Quindi? Tutto ciò che non è proibito della legge si può fare:
creiamo sperimentazioni, confrontiamoci, proviamo a mescolare gli
alunni in gruppi trasversali e vedere se in modi di lavorare diversi
le situazioni vengono sanate… In base a ciò l’insegnamento non porta automaticamente e in modo lineare all’apprendimento, la ricezione dell’insegnamento si deve distinguere dal processo di assimilazione di un determinato contenuto disciplinare. Tutto l’apprendimento è un processo di costruzione individuale. La persona apprende in modo attivo, coinvolgendo tutti i sensi, in base ad offerte e stimoli didattici che gli vengono messi a disposizione o che sono presenti nel suo ambiente di apprendimento. Il successo dell’apprendimento dipende dalla disponibilità e dalla capacità dell’alunno di rapportarsi ai compiti didattici in modo attivo e responsabile. La scuola ha il compito di avviare le generazioni future alla cultura tradizionale e di attivare in loro processi di sviluppo e di adattamento alle nuove sfide che la società pone. A tale scopo gli alunni devono condividere le proprie esperienze con altri, ma devono anche sviluppare percorsi autonomi con attività personali. L’offerta formativa è rivolta quindi verso l’imparare ad imparare, la produzione di idee personali, la ricerca di diverse soluzioni ad un quesito e lo sviluppo del pensiero creativo. Per questa ragione le modalità didattiche ottimali sono quelle dell’insegnamento aperto, in contrasto con l’insegnamento chiuso, diretto costantemente dall’insegnante. Per insegnamento aperto si intende una concezione didattica che dal nuovo concetto di apprendimento trae quattro importanti deduzioni:
[estratto da LABORATORI DIDATTICI (laboratori pedagogici per un insegnamento innovativo) Univ. Prof. Dr. Dr. Werner Wiater]
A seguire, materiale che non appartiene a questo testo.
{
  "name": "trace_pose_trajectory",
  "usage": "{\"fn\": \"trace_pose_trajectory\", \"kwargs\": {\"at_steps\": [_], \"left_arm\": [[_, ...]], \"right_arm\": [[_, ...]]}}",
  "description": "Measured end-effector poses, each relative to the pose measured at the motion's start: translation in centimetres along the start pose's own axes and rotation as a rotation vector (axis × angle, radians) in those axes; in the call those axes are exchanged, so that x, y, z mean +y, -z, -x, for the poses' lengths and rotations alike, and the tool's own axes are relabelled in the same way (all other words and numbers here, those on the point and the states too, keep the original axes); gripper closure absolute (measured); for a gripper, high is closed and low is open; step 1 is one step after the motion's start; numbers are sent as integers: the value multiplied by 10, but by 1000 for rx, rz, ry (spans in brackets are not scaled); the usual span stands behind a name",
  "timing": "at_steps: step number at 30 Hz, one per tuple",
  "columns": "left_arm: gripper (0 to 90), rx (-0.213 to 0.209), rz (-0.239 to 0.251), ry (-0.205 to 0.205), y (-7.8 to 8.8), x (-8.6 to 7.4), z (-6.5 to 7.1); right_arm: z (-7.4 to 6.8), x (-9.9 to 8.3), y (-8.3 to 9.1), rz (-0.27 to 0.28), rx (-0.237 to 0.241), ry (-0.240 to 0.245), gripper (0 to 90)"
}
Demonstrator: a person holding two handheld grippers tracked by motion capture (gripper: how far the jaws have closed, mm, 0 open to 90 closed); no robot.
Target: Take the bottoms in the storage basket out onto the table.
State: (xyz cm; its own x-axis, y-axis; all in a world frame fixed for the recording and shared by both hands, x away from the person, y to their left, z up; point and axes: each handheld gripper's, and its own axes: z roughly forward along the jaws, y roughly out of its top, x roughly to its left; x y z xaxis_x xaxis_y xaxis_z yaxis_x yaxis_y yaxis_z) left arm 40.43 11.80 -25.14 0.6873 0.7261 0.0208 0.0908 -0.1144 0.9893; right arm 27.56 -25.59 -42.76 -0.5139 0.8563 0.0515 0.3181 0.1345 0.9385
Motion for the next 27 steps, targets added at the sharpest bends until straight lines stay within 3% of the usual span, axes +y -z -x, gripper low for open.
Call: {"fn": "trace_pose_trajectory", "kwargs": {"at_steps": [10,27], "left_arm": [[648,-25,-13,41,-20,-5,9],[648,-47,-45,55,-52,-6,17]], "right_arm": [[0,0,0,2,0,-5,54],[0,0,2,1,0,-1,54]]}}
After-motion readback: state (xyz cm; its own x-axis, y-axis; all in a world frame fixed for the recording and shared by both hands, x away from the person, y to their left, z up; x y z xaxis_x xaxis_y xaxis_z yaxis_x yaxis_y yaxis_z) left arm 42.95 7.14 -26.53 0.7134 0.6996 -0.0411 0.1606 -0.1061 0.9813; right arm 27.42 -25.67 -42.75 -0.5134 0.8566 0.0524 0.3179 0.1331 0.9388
Se penso che si parla degli anni ’70….. Potrebbe essere un’idea! Convengo che non è facile insegnare in classi numerose e con bambini problematici, ma questa è la società odierna e prima ne prenderemo atto, più facile sarà il lavoro da fare. La consapevolezza della necessità di una personalizzazione costante ci porterà ad una sorte di rassegnazione metodologica: non c’è via d’uscita se non nel personalizzare, solo così il logorio dovuto allo scostamento palpabile di quanto avremmo voluto fare ci porterà un po’ di serenità. Ma come si farà a personalizzare e a portare poi ai traguardi comuni? In questo sta la professionalità docente, che solo nella collegialità riuscirà a sopravvivere, nella condivisione, nella sperimentazione, nelle classi aperte, nel sostegno e recupero costante, nella sfida metodologica della ricerca continua di nuove pratiche, nell’auto-formazione e auto-aggiornamento sul campo. Finché si continuerà ad avere in mente che una lezione frontale e una classe di bambini silenti sia la condizione ideale per l’apprendimento, la stanchezza avrà sempre il sopravvento. Cito in conclusione quanto detto nell’ultima intervista dal maestro Manzi, il maestro d’Italia riportato alla ribalta da una recente fiction della RAI: “I bambini di una volta avevano dei problemi, ma quelli di oggi ne hanno ancora di più, per cui o eravamo stupidi noi che non li vedevamo oppure è la scuola che crea problemi ai bambini.” Ecco: certamente i tempi sono cambiati e la scuola con essi. Sono cambiate le metodologie, alla scuola sono stati affidati mille compiti, moltiplicati i contenuti, ammassati gli alunni. Tutto ciò ha perso di vista il bambino in sé e tutti i suoi problemi, creando maggiori difficoltà dovute alla pressione del raggiungere a tutti i costi degli obiettivi precostituiti e soprattutto all’idea che sia il bambino a doversi adattare alla scuola e non viceversa. Le Nuove Indicazioni si riappropriano del concetto di persona, di centralità nell’essere e di fuga da ogni tipo di standardizzazione. Questa è la mission della nuova scuola italiana: ora sta a noi nel ritrovare nei nostri alunni la persona che rappresentano.